[EXTRACTED ENTRIES Boundary: Start]
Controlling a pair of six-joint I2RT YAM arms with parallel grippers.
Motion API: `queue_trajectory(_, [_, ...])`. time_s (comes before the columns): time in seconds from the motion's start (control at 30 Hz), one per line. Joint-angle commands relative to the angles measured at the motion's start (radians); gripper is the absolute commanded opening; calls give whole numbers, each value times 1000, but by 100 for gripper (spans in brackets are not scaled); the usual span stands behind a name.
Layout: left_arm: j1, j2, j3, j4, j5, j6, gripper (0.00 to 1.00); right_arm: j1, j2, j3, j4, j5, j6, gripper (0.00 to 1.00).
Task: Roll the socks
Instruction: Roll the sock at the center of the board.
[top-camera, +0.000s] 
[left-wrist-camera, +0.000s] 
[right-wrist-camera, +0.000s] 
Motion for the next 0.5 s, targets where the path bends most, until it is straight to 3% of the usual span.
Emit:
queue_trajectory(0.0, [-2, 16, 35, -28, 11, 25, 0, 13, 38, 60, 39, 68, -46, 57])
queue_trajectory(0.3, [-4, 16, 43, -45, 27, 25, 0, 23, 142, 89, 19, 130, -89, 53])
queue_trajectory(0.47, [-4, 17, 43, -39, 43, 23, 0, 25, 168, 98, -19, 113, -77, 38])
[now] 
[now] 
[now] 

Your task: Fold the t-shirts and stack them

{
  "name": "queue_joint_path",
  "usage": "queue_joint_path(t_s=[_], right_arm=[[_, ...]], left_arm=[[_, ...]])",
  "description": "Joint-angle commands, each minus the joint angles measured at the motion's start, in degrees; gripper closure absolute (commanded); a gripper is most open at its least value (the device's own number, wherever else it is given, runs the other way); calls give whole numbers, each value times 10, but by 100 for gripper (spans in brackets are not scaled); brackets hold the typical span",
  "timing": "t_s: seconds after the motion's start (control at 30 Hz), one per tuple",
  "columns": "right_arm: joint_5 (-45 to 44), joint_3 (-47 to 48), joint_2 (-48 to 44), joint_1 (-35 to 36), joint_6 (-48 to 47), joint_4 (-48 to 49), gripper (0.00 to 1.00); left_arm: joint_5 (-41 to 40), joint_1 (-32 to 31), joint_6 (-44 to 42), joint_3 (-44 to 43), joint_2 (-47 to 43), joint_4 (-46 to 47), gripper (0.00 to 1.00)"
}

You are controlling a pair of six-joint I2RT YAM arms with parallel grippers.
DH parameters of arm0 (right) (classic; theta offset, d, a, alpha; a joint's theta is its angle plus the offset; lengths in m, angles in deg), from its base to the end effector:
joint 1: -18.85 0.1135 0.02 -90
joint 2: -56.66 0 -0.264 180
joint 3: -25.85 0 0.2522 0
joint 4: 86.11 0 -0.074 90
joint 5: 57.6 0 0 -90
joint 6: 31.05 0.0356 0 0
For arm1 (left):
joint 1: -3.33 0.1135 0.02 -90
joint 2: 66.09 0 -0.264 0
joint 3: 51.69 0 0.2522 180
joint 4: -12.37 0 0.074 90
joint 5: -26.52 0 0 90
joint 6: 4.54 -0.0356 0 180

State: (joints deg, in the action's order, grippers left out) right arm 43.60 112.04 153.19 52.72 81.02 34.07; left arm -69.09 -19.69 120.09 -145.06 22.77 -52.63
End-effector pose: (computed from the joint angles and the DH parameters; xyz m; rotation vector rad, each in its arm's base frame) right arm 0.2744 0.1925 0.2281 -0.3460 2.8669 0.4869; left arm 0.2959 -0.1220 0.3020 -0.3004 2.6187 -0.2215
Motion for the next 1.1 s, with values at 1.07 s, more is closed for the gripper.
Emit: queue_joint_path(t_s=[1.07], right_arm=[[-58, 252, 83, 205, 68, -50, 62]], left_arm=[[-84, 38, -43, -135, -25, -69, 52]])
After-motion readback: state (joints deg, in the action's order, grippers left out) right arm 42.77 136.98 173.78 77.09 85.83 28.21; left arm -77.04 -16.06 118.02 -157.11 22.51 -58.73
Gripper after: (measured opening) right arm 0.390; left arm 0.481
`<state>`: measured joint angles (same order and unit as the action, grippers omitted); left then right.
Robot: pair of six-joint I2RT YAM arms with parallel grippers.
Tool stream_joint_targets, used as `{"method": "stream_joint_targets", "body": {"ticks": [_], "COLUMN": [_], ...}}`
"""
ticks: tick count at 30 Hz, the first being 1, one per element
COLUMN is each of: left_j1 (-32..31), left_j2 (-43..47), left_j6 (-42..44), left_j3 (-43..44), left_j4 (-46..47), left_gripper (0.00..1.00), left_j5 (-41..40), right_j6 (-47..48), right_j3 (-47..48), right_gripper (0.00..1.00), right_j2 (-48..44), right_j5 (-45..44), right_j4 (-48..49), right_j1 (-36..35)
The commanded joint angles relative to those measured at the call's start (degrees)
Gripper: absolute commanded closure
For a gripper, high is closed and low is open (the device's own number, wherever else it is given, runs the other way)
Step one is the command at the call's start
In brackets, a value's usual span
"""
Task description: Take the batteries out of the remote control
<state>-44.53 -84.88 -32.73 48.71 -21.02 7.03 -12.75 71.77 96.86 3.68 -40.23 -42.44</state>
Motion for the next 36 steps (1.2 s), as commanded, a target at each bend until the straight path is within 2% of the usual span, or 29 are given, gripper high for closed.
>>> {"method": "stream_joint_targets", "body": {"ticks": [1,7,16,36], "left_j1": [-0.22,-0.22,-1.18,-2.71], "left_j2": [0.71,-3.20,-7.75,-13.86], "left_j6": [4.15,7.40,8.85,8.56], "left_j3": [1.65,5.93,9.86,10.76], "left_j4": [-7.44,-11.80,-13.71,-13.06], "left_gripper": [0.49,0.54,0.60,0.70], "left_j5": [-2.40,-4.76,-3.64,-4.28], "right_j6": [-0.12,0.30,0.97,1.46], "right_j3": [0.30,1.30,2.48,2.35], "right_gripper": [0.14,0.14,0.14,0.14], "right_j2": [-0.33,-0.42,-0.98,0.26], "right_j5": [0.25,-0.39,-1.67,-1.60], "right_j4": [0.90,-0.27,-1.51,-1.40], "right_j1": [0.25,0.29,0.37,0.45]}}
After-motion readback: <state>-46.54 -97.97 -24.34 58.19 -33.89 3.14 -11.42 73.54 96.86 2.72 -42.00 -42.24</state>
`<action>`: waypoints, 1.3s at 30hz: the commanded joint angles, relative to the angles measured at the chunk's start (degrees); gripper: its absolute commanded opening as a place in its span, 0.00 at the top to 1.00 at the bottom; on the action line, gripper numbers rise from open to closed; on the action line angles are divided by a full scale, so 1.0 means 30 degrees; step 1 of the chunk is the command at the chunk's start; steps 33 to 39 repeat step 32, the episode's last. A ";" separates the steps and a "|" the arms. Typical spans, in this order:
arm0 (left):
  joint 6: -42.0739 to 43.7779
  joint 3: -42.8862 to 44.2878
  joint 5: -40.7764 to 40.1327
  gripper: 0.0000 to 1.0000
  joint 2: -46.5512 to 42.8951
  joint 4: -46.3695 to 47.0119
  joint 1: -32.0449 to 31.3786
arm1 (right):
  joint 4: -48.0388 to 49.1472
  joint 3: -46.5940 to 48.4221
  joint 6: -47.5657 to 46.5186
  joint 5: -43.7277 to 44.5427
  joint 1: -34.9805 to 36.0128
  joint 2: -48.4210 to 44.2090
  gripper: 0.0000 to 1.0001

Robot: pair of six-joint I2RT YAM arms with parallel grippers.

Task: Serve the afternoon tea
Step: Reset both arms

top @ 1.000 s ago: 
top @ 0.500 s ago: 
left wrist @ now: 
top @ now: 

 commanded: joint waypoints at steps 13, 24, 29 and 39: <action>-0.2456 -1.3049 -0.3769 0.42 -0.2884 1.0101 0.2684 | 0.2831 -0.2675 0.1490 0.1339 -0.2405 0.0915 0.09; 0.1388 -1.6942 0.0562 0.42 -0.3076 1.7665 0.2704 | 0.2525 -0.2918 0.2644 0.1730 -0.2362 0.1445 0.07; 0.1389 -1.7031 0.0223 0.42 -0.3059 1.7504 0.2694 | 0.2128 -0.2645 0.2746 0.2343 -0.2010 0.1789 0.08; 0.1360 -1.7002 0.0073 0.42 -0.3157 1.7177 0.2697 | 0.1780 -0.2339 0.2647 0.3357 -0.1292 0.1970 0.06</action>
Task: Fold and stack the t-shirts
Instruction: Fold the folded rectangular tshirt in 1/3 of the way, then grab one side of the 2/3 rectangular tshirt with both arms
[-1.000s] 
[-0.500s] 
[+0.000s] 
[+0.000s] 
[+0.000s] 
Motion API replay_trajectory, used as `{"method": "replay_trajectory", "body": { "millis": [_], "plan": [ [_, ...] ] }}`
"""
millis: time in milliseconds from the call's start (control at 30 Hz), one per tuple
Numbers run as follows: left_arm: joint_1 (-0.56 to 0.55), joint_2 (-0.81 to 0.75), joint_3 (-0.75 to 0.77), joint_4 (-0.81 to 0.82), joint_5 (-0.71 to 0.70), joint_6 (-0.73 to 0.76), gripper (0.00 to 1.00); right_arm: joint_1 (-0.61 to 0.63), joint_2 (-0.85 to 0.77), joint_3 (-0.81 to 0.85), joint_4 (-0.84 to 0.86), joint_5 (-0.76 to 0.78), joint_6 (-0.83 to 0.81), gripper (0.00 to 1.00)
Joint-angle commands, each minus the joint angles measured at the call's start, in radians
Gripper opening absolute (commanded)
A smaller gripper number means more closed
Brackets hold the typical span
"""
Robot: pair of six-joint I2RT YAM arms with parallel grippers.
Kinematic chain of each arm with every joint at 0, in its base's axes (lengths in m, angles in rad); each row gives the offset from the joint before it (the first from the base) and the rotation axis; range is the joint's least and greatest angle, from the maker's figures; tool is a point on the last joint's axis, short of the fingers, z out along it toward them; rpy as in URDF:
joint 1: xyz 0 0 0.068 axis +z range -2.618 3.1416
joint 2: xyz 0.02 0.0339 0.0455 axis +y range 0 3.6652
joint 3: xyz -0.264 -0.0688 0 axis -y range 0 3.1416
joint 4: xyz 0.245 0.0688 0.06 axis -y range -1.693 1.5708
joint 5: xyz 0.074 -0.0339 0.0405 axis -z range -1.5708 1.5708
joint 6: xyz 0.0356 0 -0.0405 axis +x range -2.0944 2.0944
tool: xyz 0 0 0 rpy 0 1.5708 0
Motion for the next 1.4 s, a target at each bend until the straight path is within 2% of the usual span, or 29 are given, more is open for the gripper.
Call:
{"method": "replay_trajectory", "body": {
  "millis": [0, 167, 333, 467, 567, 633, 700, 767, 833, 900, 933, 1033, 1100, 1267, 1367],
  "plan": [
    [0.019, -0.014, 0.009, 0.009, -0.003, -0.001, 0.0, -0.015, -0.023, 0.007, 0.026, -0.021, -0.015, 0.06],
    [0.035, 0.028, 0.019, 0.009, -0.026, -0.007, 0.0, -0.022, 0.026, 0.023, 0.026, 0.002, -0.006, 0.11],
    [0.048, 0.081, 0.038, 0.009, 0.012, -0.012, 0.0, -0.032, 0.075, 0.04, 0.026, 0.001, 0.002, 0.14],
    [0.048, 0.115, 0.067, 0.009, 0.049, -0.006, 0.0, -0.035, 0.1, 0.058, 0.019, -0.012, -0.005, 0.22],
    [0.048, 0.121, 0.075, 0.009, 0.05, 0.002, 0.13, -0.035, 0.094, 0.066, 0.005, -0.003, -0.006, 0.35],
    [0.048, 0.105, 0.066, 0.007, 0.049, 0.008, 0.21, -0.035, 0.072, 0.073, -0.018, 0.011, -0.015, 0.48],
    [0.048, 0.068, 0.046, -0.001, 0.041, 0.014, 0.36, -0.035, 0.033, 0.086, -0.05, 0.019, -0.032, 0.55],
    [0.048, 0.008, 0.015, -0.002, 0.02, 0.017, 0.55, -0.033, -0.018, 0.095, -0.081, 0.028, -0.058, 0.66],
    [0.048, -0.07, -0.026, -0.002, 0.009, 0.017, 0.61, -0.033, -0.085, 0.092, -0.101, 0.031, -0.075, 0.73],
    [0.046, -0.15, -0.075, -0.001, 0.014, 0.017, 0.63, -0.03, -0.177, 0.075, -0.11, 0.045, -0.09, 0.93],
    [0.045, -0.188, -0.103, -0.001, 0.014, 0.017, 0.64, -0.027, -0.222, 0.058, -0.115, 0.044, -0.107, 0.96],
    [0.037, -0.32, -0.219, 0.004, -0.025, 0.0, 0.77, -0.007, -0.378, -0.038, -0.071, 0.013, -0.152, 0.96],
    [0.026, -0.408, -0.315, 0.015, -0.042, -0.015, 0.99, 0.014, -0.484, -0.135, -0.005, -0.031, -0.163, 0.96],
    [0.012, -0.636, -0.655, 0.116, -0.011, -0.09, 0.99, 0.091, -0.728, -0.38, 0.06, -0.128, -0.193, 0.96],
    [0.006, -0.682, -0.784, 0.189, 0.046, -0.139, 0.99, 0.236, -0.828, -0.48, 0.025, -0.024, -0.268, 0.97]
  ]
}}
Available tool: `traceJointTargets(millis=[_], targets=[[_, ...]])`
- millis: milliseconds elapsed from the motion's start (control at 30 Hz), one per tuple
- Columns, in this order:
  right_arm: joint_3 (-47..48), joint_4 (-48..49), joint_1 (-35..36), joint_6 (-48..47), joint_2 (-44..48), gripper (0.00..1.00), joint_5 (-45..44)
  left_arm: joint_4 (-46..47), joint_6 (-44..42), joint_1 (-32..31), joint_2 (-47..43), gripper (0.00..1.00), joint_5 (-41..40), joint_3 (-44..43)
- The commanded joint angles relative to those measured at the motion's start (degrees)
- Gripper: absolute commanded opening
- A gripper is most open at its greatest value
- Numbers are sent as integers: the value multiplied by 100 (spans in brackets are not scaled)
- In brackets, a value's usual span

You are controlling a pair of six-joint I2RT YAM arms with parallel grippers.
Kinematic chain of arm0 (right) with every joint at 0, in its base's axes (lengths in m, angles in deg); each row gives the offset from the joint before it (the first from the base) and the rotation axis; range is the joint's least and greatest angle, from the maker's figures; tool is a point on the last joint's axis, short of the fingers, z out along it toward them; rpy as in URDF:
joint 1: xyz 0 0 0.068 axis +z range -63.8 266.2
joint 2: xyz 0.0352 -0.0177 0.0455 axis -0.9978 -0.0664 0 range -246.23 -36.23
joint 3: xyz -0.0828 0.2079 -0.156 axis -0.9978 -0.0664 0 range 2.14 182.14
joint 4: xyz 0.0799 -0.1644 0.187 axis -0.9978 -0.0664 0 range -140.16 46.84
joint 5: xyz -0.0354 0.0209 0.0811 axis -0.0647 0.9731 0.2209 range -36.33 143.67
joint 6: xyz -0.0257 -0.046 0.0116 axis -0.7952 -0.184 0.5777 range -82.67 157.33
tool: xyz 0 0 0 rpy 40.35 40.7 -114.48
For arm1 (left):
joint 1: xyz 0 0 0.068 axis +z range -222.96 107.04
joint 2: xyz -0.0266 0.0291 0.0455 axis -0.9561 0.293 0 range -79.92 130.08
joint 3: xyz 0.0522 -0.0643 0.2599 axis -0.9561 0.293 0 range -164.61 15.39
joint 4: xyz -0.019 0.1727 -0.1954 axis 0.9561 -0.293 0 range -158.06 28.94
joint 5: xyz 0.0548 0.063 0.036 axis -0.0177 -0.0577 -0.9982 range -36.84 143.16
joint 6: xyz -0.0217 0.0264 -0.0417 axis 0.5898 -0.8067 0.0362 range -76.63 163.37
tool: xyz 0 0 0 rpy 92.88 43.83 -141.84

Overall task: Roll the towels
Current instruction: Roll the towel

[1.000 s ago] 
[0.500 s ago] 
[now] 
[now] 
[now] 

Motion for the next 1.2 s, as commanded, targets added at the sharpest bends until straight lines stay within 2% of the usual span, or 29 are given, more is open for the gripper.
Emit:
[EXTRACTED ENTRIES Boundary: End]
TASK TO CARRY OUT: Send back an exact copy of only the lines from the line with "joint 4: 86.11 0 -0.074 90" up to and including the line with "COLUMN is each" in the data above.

YOUR RESPONSE:
joint 4: 86.11 0 -0.074 90
joint 5: 57.6 0 0 -90
joint 6: 31.05 0.0356 0 0
For arm1 (left):
joint 1: -3.33 0.1135 0.02 -90
joint 2: 66.09 0 -0.264 0
joint 3: 51.69 0 0.2522 180
joint 4: -12.37 0 0.074 90
joint 5: -26.52 0 0 90
joint 6: 4.54 -0.0356 0 180

State: (joints deg, in the action's order, grippers left out) right arm 43.60 112.04 153.19 52.72 81.02 34.07; left arm -69.09 -19.69 120.09 -145.06 22.77 -52.63
End-effector pose: (computed from the joint angles and the DH parameters; xyz m; rotation vector rad, each in its arm's base frame) right arm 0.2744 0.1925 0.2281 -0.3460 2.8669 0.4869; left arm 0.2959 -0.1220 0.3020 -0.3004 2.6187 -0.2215
Motion for the next 1.1 s, with values at 1.07 s, more is closed for the gripper.
Emit: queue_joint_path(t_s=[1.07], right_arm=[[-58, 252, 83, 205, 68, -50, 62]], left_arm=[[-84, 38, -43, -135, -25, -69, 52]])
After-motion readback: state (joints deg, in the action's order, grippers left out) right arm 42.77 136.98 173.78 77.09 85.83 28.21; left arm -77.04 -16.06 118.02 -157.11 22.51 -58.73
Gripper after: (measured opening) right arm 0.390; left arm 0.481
`<state>`: measured joint angles (same order and unit as the action, grippers omitted); left then right.
Robot: pair of six-joint I2RT YAM arms with parallel grippers.
Tool stream_joint_targets, used as `{"method": "stream_joint_targets", "body": {"ticks": [_], "COLUMN": [_], ...}}`
"""
ticks: tick count at 30 Hz, the first being 1, one per element
COLUMN is each of: left_j1 (-32..31), left_j2 (-43..47), left_j6 (-42..44), left_j3 (-43..44), left_j4 (-46..47), left_gripper (0.00..1.00), left_j5 (-41..40), right_j6 (-47..48), right_j3 (-47..48), right_gripper (0.00..1.00), right_j2 (-48..44), right_j5 (-45..44), right_j4 (-48..49), right_j1 (-36..35)

No additional output will be produced.